Exercise requirements >>
Exactly as written, set down each line of the data below except its pictures.
Data supplied START
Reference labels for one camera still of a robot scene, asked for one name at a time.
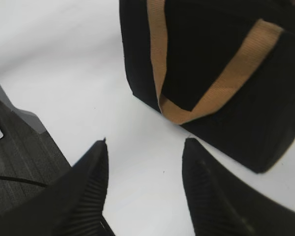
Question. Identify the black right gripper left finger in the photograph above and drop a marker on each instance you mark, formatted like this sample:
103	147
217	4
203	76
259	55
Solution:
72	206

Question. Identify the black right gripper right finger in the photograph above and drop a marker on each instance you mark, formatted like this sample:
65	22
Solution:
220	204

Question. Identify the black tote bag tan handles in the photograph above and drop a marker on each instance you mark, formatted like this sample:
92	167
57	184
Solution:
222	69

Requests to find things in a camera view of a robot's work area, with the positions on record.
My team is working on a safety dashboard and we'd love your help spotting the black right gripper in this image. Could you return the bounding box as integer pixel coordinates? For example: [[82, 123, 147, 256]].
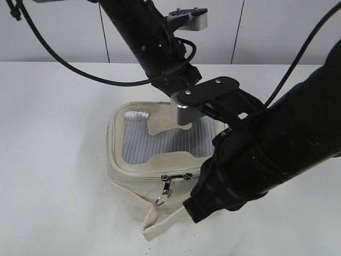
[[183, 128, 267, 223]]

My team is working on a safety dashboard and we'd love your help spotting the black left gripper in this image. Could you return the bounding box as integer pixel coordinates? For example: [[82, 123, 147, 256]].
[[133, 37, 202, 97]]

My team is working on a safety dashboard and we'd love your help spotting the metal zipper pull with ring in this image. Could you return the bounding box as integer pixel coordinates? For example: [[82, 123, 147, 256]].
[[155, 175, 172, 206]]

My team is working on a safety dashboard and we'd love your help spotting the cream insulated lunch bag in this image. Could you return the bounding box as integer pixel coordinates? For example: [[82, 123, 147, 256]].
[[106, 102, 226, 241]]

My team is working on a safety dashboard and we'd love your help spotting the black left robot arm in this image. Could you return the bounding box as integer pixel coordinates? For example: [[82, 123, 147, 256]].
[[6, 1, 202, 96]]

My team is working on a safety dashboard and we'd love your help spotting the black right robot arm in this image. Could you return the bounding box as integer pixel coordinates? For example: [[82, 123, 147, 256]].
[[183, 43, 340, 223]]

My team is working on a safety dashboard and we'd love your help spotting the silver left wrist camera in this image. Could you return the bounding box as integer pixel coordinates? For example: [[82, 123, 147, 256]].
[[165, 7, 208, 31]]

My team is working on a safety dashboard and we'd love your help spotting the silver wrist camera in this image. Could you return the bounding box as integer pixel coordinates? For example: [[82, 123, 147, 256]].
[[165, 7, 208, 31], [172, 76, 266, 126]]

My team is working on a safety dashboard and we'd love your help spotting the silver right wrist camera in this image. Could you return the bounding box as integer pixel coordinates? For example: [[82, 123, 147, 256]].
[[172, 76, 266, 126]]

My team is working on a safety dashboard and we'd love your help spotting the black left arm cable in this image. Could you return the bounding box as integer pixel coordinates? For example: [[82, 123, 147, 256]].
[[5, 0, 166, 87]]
Data supplied END
Your solution >>
Reference labels for one camera still of a robot scene, asked for one name at a time.
Question. Identify the black right gripper left finger in the photograph above and drop a marker on each instance you mark, formatted like this sample:
103	147
217	4
203	76
259	55
Solution:
72	206

Question. Identify the black right gripper right finger in the photograph above and drop a marker on each instance you mark, formatted like this sample:
65	22
Solution:
220	204

Question. Identify the black tote bag tan handles in the photograph above and drop a marker on each instance you mark, formatted like this sample:
92	167
57	184
Solution:
222	69

Requests to find things in a camera view of a robot's work area, with the positions on record.
My team is working on a safety dashboard and we'd love your help spotting the black right gripper in this image. Could you return the bounding box as integer pixel coordinates? For example: [[82, 123, 147, 256]].
[[183, 128, 267, 223]]

My team is working on a safety dashboard and we'd love your help spotting the black left gripper in this image. Could you return the bounding box as integer pixel coordinates? For example: [[82, 123, 147, 256]].
[[133, 37, 202, 97]]

My team is working on a safety dashboard and we'd love your help spotting the metal zipper pull with ring in this image. Could you return the bounding box as integer pixel coordinates? For example: [[82, 123, 147, 256]].
[[155, 175, 172, 206]]

My team is working on a safety dashboard and we'd love your help spotting the cream insulated lunch bag in this image. Could you return the bounding box as integer pixel coordinates? For example: [[82, 123, 147, 256]].
[[106, 102, 226, 241]]

My team is working on a safety dashboard and we'd love your help spotting the black left robot arm in this image. Could you return the bounding box as integer pixel coordinates? For example: [[82, 123, 147, 256]].
[[6, 1, 202, 96]]

My team is working on a safety dashboard and we'd love your help spotting the black right robot arm in this image. Could you return the bounding box as integer pixel coordinates? For example: [[82, 123, 147, 256]].
[[183, 43, 340, 223]]

My team is working on a safety dashboard and we'd love your help spotting the silver left wrist camera in this image. Could you return the bounding box as integer pixel coordinates? For example: [[82, 123, 147, 256]].
[[165, 7, 208, 31]]

My team is working on a safety dashboard and we'd love your help spotting the silver wrist camera in this image. Could you return the bounding box as integer pixel coordinates? For example: [[82, 123, 147, 256]].
[[165, 7, 208, 31], [172, 76, 266, 126]]

My team is working on a safety dashboard and we'd love your help spotting the silver right wrist camera in this image. Could you return the bounding box as integer pixel coordinates? For example: [[82, 123, 147, 256]].
[[172, 76, 266, 126]]

My team is working on a safety dashboard and we'd love your help spotting the black left arm cable in this image. Could you return the bounding box as integer pixel coordinates? For example: [[82, 123, 147, 256]].
[[5, 0, 166, 87]]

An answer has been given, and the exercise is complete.